泌尿器系の運動、感覚が障害されると、さまざまな型の異常が現れます。大量に残尿がある子供や尿を少量しか蓄えられず、持続的に尿をしたたらせている子供は、尿や大便をコントロールする弁や括約筋が意のままにならず、人の助けを必要とします。
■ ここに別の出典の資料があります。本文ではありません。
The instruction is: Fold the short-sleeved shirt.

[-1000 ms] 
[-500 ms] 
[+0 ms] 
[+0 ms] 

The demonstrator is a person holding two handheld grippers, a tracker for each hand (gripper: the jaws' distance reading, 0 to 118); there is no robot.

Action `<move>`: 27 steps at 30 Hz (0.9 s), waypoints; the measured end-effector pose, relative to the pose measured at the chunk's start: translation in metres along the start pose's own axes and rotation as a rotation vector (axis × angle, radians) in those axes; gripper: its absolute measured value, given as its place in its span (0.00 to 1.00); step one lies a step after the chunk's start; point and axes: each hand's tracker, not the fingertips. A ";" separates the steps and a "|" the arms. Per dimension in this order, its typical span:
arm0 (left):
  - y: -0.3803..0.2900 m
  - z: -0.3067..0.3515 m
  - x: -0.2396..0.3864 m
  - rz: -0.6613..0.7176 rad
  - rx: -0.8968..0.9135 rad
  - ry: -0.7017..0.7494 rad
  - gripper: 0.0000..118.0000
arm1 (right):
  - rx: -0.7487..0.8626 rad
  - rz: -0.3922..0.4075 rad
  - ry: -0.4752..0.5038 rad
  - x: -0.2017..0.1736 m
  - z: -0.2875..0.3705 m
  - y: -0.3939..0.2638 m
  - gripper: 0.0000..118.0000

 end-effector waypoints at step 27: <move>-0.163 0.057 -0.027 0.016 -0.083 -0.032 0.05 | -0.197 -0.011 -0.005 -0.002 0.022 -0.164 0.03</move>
脳のレベルの障害は、はるかに複雑です。顕在性二分脊椎症の場合には「キアリ奇形」という脳の異常があります。また、顕在性二分脊椎症の子供の約10%がけいれんを起こします。とくに水頭症のある子供にはけいれんが多いのです。けいれんは、抗けいれん剤でほとんど抑えることができます。
顕在性二分脊椎症で生まれてすぐ問題になるのは水頭症です。幸いにも今日では水頭症がコントロールできるようになりました。水頭症の起こる割合は、80%くらいです。
水頭症とは、単に頭の水の量が増加することではありません。脳と脊髄には、髄液と呼ばれる塩分を含んだ水溶液が循環しています。髄液は脳の奥深くで作られ、中心部の脳室(脳の空所)や、それらをつないでいる狭い通路をゆっくりと流れ、頭のうしろで脳の表面に出ます。それから脊髄の表面を流れて、最後に脳の頂上まできて血流系に帰っていきます。この循環がどこで閉塞しても、川のダムのように水が貯留する結果となります。水頭症では脳室に水が貯留するのです。